Problem to work on -
Write out each line below exactly as it appears.

BEGIN

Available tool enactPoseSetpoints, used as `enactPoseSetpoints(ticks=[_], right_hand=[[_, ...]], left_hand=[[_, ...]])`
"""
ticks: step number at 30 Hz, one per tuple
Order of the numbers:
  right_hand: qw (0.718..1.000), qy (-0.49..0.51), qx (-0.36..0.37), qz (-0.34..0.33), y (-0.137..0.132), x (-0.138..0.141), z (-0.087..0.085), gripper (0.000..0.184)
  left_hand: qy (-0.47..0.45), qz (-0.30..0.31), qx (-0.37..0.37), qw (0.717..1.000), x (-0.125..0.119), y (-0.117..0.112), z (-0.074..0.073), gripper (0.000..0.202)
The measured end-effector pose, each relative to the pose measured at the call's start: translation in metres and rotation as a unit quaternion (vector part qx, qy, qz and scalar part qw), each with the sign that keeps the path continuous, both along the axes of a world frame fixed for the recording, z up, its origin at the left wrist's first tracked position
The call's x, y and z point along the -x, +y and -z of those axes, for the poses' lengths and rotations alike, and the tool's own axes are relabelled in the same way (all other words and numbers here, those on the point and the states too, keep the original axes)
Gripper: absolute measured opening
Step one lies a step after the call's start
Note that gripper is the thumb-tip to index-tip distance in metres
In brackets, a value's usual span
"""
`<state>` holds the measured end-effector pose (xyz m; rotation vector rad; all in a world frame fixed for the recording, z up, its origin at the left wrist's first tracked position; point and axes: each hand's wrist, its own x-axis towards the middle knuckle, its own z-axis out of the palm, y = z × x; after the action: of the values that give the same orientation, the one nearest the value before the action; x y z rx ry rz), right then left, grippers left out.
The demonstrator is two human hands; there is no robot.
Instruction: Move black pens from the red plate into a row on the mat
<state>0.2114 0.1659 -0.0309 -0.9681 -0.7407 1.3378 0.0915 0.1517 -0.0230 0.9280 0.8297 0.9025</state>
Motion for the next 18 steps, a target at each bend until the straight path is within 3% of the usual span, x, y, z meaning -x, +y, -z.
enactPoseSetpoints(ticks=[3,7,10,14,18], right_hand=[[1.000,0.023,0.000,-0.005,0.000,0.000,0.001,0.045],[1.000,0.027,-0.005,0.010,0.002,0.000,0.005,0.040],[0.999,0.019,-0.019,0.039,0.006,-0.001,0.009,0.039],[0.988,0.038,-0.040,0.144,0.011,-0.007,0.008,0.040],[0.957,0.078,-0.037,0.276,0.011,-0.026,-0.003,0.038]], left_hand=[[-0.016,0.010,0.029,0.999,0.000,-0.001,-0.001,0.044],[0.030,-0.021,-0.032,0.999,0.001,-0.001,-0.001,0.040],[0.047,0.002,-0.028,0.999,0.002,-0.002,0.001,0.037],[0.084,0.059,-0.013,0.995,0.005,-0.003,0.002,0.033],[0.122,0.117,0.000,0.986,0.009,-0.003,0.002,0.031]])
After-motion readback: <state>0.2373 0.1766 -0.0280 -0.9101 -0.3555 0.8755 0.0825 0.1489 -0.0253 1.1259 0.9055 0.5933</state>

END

Result below -
Available tool enactPoseSetpoints, used as `enactPoseSetpoints(ticks=[_], right_hand=[[_, ...]], left_hand=[[_, ...]])`
"""
ticks: step number at 30 Hz, one per tuple
Order of the numbers:
  right_hand: qw (0.718..1.000), qy (-0.49..0.51), qx (-0.36..0.37), qz (-0.34..0.33), y (-0.137..0.132), x (-0.138..0.141), z (-0.087..0.085), gripper (0.000..0.184)
  left_hand: qy (-0.47..0.45), qz (-0.30..0.31), qx (-0.37..0.37), qw (0.717..1.000), x (-0.125..0.119), y (-0.117..0.112), z (-0.074..0.073), gripper (0.000..0.202)
The measured end-effector pose, each relative to the pose measured at the call's start: translation in metres and rotation as a unit quaternion (vector part qx, qy, qz and scalar part qw), each with the sign that keeps the path continuous, both along the axes of a world frame fixed for the recording, z up, its origin at the left wrist's first tracked position
The call's x, y and z point along the -x, +y and -z of those axes, for the poses' lengths and rotations alike, and the tool's own axes are relabelled in the same way (all other words and numbers here, those on the point and the states too, keep the original axes)
Gripper: absolute measured opening
Step one lies a step after the call's start
Note that gripper is the thumb-tip to index-tip distance in metres
In brackets, a value's usual span
"""
`<state>` holds the measured end-effector pose (xyz m; rotation vector rad; all in a world frame fixed for the recording, z up, its origin at the left wrist's first tracked position; point and axes: each hand's wrist, its own x-axis towards the middle knuckle, its own z-axis out of the palm, y = z × x; after the action: of the values that give the same orientation, the one nearest the value before the action; x y z rx ry rz), right then left, grippers left out.
The demonstrator is two human hands; there is no robot.
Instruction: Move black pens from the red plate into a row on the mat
<state>0.2114 0.1659 -0.0309 -0.9681 -0.7407 1.3378 0.0915 0.1517 -0.0230 0.9280 0.8297 0.9025</state>
Motion for the next 18 steps, a target at each bend until the straight path is within 3% of the usual span, x, y, z meaning -x, +y, -z.
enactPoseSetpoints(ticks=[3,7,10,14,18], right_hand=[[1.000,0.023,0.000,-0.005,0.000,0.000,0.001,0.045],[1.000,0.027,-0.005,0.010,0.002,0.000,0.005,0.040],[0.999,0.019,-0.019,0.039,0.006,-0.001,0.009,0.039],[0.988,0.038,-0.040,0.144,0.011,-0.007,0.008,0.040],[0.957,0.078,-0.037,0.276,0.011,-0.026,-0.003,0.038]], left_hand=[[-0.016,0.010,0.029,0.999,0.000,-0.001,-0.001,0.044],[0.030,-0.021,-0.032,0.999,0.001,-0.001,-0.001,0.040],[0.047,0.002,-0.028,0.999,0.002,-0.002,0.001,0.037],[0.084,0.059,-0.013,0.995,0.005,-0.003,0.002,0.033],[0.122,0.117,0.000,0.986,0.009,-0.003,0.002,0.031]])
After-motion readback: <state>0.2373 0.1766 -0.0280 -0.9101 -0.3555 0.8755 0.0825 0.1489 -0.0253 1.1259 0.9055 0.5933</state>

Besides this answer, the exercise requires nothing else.